One Food and Drug Administration employee told NOTUS that they felt the shooting at the CDC marked an escalation in violence related to public health since it targeted research scientists, not regulators or healthcare workers.
“I think CDC was seeing themselves as more remote from these threats and were surprised because CDC is really a wonky agency,” they said. “At FDA, we have always been aware of it — our work touches too many lives directly.”
Both the FDA employee and a National Institutes of Health employee told NOTUS that they have not noticed any increased security procedures since the shooting. Neither agency responded to questions about whether security has increased.
Kennedy toured CDC’s campus last week, along with the agency’s newly confirmed director, Susan Monarez, and Health and Human Services Deputy Director Jim O’Neill. During a call last week with CDC staff, Monarez, a career federal scientist, reportedly said “misinformation can be dangerous” and that rebuilding public trust would require “rational, evidence-based discourse.”
The CDC employee who spoke to NOTUS said the Trump administration has painted federal workers as entitled and lazy.
“I don’t think they (DOGE, or whoever) see us as resilient as we are and how much abuse we can take and still try to do our jobs,” they said.
They also said they were worried about the slowness of the response to the shooting. They found out about it from a family member who was in the area before either an email or a text alert went out to CDC staff.
“I have listened to accounts of colleagues over the past few days, all housed in different buildings. None of them were even aware of the shooting until friends and family members contacted them,” the employee said. “Some people heard the gunshots but thought it might be construction. Others went to the windows as a reflex to see what the noise was.”

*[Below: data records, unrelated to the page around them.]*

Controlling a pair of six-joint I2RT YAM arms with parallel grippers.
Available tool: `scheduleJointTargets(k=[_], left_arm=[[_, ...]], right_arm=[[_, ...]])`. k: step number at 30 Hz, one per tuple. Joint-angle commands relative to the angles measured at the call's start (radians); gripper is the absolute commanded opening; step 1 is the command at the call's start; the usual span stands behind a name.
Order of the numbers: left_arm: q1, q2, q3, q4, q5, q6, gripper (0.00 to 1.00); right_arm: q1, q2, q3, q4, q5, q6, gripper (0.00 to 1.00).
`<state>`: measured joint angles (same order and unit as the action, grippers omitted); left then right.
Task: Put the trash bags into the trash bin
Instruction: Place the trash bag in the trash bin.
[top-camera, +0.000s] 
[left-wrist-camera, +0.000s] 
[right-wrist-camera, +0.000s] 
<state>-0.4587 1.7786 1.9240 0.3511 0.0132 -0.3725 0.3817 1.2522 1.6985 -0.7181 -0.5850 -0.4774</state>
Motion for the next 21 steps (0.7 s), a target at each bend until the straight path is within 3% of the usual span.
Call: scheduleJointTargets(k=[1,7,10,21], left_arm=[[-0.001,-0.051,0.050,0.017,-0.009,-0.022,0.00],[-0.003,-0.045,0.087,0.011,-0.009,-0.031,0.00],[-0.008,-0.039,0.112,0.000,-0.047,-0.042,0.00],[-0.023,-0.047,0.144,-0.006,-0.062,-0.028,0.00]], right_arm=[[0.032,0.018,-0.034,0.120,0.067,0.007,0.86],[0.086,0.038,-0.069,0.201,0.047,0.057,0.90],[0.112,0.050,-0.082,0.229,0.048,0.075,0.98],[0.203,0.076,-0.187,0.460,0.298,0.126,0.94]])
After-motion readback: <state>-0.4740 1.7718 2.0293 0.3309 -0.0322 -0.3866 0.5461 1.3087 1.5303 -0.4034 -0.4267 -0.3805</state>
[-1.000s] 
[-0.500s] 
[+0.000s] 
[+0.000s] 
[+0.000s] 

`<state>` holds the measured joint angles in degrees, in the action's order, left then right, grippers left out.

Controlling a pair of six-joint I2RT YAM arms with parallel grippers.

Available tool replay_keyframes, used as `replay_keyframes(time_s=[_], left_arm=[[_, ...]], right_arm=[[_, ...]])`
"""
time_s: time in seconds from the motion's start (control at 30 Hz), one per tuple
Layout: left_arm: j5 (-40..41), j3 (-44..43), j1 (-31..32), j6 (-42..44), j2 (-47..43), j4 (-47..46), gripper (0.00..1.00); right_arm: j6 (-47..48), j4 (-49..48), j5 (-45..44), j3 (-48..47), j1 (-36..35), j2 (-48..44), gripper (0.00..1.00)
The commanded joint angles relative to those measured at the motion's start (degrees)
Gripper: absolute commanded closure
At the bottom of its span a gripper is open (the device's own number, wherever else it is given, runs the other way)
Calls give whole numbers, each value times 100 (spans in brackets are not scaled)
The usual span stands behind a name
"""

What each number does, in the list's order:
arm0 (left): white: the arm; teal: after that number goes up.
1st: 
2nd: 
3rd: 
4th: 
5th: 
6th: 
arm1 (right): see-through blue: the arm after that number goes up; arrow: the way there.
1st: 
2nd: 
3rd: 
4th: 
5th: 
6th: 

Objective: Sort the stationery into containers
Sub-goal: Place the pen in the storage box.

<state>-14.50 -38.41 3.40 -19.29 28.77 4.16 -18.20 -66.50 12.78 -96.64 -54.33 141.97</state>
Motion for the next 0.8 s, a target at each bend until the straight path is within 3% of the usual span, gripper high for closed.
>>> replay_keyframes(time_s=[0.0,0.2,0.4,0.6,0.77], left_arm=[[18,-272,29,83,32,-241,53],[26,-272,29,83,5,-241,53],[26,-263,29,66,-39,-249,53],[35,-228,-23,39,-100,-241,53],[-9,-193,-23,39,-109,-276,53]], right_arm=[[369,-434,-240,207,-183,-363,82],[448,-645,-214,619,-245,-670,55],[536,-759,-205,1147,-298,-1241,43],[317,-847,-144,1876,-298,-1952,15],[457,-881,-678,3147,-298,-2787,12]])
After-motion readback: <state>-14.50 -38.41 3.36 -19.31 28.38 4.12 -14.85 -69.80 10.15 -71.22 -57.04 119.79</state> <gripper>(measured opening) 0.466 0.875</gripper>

The shooting began just before 5 p.m., CBS News reported. The employee said they received an email alert a little after 5 p.m. and a text alert around 9 p.m.
“This is the part that is most troubling, that many people were unaware of what was going on and were basically sitting ducks in the whole situation,” they said.
While returning to CDC campus is still optional, the employee said they and others have chosen to return because their lab work can only be done in person.
“We trudge on because we believe in what we do, and we feel a sense of responsibility to the American people, and for some of us, to those beyond the U.S.,” they said.